WHAT YOU WILL DO
In the records that follow, find each line containing "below" and copy it.

[Extracted records]
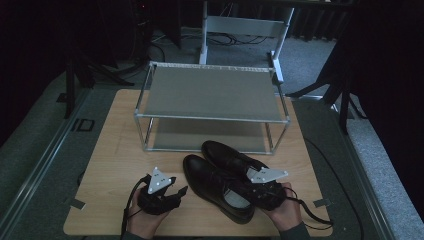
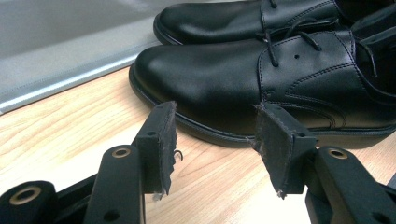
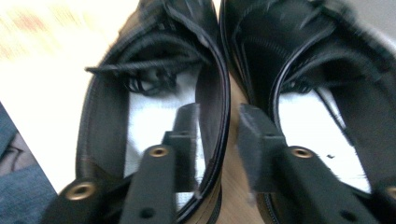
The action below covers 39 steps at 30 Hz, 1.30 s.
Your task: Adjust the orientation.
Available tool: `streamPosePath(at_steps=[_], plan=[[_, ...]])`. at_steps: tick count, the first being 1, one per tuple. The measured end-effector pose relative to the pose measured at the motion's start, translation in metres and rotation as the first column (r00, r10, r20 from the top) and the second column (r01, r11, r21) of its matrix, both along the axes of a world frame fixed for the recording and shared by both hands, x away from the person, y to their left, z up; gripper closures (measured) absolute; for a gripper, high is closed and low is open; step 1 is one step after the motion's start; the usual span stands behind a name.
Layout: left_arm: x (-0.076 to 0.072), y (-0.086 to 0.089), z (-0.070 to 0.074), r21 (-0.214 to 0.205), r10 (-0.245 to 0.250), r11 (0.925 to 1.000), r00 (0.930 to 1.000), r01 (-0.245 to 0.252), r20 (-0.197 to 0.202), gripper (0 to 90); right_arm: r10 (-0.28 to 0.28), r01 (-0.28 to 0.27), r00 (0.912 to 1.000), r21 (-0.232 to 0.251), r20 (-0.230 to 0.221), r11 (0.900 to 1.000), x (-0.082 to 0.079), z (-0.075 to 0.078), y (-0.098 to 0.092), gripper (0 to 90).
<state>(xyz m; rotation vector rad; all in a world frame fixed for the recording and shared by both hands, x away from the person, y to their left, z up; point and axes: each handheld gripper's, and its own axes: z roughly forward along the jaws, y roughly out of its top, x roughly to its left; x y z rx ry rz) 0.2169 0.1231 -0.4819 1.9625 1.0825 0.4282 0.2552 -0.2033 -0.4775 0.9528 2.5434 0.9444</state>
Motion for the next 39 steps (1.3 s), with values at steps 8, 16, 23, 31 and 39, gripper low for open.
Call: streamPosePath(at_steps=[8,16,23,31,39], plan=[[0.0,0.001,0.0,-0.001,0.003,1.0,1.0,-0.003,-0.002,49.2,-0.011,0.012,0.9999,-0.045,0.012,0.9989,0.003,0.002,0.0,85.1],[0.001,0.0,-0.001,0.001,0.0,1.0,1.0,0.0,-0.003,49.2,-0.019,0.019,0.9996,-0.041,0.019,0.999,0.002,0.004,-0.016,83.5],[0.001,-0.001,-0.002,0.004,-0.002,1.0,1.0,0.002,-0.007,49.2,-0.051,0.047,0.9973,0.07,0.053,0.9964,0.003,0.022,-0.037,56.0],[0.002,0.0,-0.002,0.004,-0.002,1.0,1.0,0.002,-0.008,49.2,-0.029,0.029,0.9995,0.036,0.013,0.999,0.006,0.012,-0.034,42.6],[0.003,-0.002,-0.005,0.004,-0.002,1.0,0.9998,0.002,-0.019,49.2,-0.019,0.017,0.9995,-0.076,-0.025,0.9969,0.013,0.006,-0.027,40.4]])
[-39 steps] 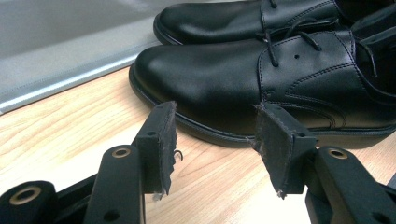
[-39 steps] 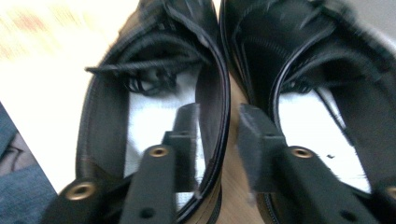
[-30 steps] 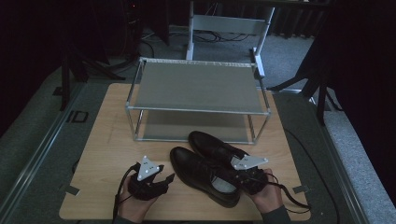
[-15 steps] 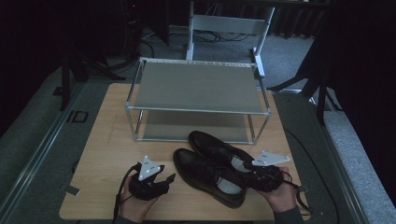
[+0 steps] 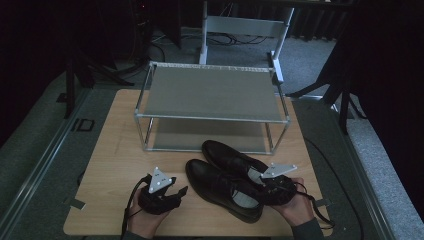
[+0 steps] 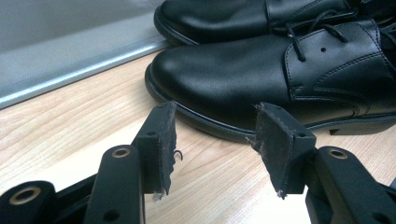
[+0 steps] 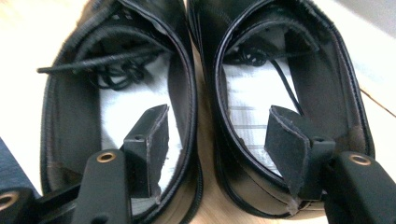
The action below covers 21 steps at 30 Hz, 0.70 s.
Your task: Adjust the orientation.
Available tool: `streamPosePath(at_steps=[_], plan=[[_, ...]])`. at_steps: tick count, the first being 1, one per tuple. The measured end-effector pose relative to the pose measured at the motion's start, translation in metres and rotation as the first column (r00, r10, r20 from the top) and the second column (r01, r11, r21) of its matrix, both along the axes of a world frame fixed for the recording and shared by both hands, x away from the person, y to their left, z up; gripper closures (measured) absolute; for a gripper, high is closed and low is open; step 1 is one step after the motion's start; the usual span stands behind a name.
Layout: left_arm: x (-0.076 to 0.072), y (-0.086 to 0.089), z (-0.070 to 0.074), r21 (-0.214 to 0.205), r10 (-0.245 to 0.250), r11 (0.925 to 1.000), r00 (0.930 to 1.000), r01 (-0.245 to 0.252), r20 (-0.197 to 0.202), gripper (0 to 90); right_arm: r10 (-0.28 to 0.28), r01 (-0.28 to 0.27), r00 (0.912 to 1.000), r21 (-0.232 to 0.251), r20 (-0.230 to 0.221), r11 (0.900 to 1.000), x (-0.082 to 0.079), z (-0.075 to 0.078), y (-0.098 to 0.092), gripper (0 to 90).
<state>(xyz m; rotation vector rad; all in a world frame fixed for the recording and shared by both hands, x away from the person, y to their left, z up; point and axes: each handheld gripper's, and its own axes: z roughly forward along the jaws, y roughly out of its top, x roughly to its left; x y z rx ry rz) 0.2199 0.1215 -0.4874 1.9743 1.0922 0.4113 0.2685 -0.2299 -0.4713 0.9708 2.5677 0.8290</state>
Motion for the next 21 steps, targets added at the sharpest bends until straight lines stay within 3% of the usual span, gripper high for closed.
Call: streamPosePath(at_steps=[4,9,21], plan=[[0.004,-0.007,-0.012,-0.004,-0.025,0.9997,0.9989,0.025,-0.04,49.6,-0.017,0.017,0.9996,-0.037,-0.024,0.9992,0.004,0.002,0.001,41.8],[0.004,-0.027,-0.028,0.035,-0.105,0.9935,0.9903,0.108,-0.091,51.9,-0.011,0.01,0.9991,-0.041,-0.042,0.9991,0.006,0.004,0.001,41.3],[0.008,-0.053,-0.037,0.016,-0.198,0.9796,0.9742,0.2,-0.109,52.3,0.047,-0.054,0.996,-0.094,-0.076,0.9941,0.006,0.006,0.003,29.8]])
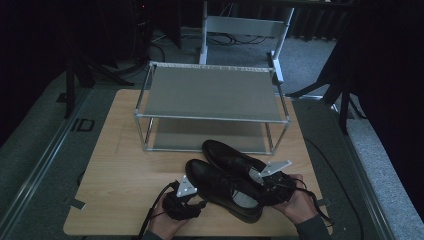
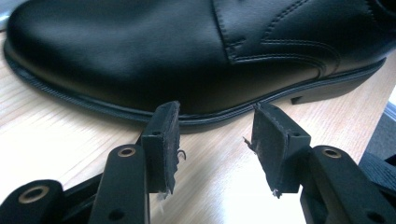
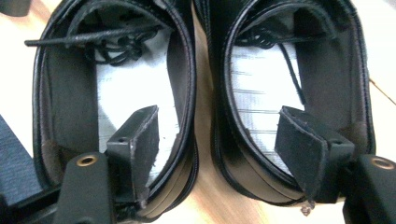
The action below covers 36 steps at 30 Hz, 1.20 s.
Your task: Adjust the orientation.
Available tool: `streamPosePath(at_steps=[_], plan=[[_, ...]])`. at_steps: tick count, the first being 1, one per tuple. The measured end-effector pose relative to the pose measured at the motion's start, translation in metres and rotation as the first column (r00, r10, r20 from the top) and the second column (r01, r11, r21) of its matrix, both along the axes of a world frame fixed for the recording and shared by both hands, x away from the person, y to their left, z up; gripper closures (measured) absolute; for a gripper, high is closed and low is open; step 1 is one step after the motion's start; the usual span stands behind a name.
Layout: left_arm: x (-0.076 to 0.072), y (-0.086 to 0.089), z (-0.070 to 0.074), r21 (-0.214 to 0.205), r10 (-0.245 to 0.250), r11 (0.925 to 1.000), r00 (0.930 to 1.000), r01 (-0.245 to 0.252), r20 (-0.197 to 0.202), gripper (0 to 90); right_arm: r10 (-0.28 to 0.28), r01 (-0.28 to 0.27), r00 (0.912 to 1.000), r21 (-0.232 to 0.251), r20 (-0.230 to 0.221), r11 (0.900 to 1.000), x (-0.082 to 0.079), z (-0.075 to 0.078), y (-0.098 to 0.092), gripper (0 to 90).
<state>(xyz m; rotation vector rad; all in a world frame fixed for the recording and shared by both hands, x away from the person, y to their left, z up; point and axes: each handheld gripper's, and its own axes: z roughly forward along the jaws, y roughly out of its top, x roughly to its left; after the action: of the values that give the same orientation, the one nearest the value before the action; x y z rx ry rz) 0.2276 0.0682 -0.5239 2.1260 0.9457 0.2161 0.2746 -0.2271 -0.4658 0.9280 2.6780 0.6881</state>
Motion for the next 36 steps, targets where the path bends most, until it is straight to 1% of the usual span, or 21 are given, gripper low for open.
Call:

REPLY TO THE EXERCISE
The action below covers 39 steps at 30 Hz, 1.30 s.
The action below covers 21 steps at 30 Hz, 0.70 s.
The action below covers 36 steps at 30 Hz, 1.20 s.

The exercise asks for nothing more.